• Directions for this task
Transcribe the listing that follows exactly, from its first line to its last.

[Dataset content — start]

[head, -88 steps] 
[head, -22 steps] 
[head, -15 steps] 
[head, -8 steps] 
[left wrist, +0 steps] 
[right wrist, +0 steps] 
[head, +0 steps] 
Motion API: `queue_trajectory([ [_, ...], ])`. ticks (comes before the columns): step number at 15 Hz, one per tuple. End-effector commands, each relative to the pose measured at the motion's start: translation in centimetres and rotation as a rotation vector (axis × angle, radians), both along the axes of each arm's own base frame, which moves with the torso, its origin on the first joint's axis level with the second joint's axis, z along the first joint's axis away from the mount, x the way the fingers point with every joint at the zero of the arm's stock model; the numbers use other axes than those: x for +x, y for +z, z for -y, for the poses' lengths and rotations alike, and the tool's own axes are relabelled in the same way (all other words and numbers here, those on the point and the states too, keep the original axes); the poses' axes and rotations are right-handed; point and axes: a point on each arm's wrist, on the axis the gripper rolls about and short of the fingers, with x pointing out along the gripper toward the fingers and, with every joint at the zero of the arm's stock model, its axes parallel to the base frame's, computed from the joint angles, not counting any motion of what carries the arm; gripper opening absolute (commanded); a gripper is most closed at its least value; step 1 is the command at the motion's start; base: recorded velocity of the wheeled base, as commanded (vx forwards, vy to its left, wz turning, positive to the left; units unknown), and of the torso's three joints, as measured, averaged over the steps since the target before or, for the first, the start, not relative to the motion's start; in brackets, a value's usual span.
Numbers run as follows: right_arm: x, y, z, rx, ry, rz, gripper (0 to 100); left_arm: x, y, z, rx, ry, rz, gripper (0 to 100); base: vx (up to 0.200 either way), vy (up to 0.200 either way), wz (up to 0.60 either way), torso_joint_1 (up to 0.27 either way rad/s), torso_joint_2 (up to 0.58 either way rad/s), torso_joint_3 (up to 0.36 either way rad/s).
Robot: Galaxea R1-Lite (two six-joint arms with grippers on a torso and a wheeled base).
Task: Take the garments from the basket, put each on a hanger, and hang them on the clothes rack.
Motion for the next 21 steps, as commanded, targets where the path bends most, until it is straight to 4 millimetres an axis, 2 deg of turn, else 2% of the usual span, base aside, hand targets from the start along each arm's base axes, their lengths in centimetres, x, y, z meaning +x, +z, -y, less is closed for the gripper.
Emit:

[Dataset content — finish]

• Task result
[head, -88 steps] 
[head, -22 steps] 
[head, -15 steps] 
[head, -8 steps] 
[left wrist, +0 steps] 
[right wrist, +0 steps] 
[head, +0 steps] 
Motion API: `queue_trajectory([ [_, ...], ])`. ticks (comes before the columns): step number at 15 Hz, one per tuple. End-effector commands, each relative to the pose measured at the motion's start: translation in centimetres and rotation as a rotation vector (axis × angle, radians), both along the axes of each arm's own base frame, which moves with the torso, its origin on the first joint's axis level with the second joint's axis, z along the first joint's axis away from the mount, x the way the fingers point with every joint at the zero of the arm's stock model; the numbers use other axes than those: x for +x, y for +z, z for -y, for the poses' lengths and rotations alike, and the tool's own axes are relabelled in the same way (all other words and numbers here, those on the point and the states too, keep the original axes); the poses' axes and rotations are right-handed; point and axes: a point on each arm's wrist, on the axis the gripper rolls about and short of the fingers, with x pointing out along the gripper toward the fingers and, with every joint at the zero of the arm's stock model, its axes parallel to the base frame's, computed from the joint angles, not counting any motion of what carries the arm; gripper opening absolute (commanded); a gripper is most closed at its least value; step 1 is the command at the motion's start; base: recorded velocity of the wheeled base, as commanded (vx forwards, vy to its left, wz turning, positive to the left; units unknown), and of the torso's three joints, as measured, averaged over the steps since the target before or, for the first, the start, not relative to the motion's start; in brackets, a value's usual span.
Numbers run as follows: right_arm: x, y, z, rx, ry, rz, gripper (0 to 100); left_arm: x, y, z, rx, ry, rz, gripper (0 to 100); base: vx (up to 0.200 either way), vy (up to 0.200 either way), wz (up to 0.60 either way), torso_joint_1 (up to 0.27 either way rad/s), torso_joint_2 (up to 0.58 either way rad/s), torso_joint_3 (up to 0.36 either way rad/s).
Robot: Galaxea R1-Lite (two six-joint arms with grippers on a torso and a wheeled base).
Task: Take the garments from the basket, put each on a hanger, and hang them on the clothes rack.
Motion for the next 21 steps, as commanded, targets where the path bends most, until it is straight to 4 millimetres an axis, 2 deg of turn, else 2% of the usual span, base aside, hand targets from the start along each arm's base axes, their lengths in centimetres, x, y, z meaning +x, +z, -y, less is closed for the gripper.
Emit:

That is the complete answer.